ACTIVITY.
Once you have read the data below, please repeat all of it exactly.

AVAILABLE DATA.
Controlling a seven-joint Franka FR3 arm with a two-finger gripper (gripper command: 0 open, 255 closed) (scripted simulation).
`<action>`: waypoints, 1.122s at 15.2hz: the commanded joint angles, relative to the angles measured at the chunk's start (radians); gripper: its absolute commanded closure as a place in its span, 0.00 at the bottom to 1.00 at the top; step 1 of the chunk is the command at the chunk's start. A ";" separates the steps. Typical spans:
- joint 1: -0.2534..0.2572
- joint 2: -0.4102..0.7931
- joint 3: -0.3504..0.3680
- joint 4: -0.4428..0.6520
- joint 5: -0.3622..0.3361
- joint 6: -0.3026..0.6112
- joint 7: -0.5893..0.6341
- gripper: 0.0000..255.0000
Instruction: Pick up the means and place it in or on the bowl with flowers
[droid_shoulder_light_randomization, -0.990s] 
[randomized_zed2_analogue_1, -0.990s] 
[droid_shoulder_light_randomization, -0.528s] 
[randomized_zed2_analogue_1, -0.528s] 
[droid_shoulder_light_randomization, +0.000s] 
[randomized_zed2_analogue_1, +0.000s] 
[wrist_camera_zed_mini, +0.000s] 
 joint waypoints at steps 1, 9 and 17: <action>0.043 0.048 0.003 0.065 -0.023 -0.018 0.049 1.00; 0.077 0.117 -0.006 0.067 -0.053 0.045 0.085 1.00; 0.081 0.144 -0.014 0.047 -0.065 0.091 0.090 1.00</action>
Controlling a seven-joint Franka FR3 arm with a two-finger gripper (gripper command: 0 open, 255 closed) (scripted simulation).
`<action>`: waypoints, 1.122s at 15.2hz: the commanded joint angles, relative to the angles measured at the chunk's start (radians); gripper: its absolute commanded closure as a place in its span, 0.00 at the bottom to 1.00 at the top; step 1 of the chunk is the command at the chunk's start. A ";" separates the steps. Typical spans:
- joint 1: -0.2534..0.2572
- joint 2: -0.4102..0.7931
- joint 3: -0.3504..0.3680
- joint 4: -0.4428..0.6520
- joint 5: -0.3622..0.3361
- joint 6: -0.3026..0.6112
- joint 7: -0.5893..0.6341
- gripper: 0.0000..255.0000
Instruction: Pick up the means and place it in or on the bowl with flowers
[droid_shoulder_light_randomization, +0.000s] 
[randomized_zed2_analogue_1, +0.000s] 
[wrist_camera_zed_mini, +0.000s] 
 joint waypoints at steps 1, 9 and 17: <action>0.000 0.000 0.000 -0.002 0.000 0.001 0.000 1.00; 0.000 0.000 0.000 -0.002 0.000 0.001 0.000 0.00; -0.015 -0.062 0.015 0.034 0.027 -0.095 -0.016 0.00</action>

ANSWER TO THIS TASK.
Controlling a seven-joint Franka FR3 arm with a two-finger gripper (gripper command: 0 open, 255 closed) (scripted simulation).
`<action>`: waypoints, 1.122s at 15.2hz: the commanded joint angles, relative to the angles measured at the chunk's start (radians); gripper: its absolute commanded closure as a place in its span, 0.00 at the bottom to 1.00 at the top; step 1 of the chunk is the command at the chunk's start. A ";" separates the steps. Typical spans:
- joint 1: -0.2534..0.2572
- joint 2: -0.4102..0.7931
- joint 3: -0.3504..0.3680
- joint 4: -0.4428..0.6520
- joint 5: -0.3622..0.3361
- joint 6: -0.3026..0.6112
- joint 7: -0.5893..0.6341
- gripper: 0.0000..255.0000
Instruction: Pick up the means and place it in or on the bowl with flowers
[droid_shoulder_light_randomization, -0.990s] 
[randomized_zed2_analogue_1, -0.990s] 
[droid_shoulder_light_randomization, -0.528s] 
[randomized_zed2_analogue_1, -0.528s] 
[droid_shoulder_light_randomization, +0.000s] 
[randomized_zed2_analogue_1, +0.000s] 
[wrist_camera_zed_mini, +0.000s] 
 joint waypoints at steps 1, 9 and 17: <action>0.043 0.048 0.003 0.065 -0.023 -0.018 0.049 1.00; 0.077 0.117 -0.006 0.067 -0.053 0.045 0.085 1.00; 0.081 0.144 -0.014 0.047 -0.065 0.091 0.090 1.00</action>
Controlling a seven-joint Franka FR3 arm with a two-finger gripper (gripper command: 0 open, 255 closed) (scripted simulation).
`<action>`: waypoints, 1.122s at 15.2hz: the commanded joint angles, relative to the angles measured at the chunk's start (radians); gripper: its absolute commanded closure as a place in its span, 0.00 at the bottom to 1.00 at the top; step 1 of the chunk is the command at the chunk's start. A ";" separates the steps. Typical spans:
- joint 1: -0.2534..0.2572
- joint 2: -0.4102..0.7931
- joint 3: -0.3504..0.3680
- joint 4: -0.4428..0.6520
- joint 5: -0.3622..0.3361
- joint 6: -0.3026..0.6112
- joint 7: -0.5893..0.6341
- gripper: 0.0000..255.0000
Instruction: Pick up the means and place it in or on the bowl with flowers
[droid_shoulder_light_randomization, +0.000s] 
[randomized_zed2_analogue_1, +0.000s] 
[wrist_camera_zed_mini, +0.000s] 
 joint waypoints at steps 1, 9 and 17: <action>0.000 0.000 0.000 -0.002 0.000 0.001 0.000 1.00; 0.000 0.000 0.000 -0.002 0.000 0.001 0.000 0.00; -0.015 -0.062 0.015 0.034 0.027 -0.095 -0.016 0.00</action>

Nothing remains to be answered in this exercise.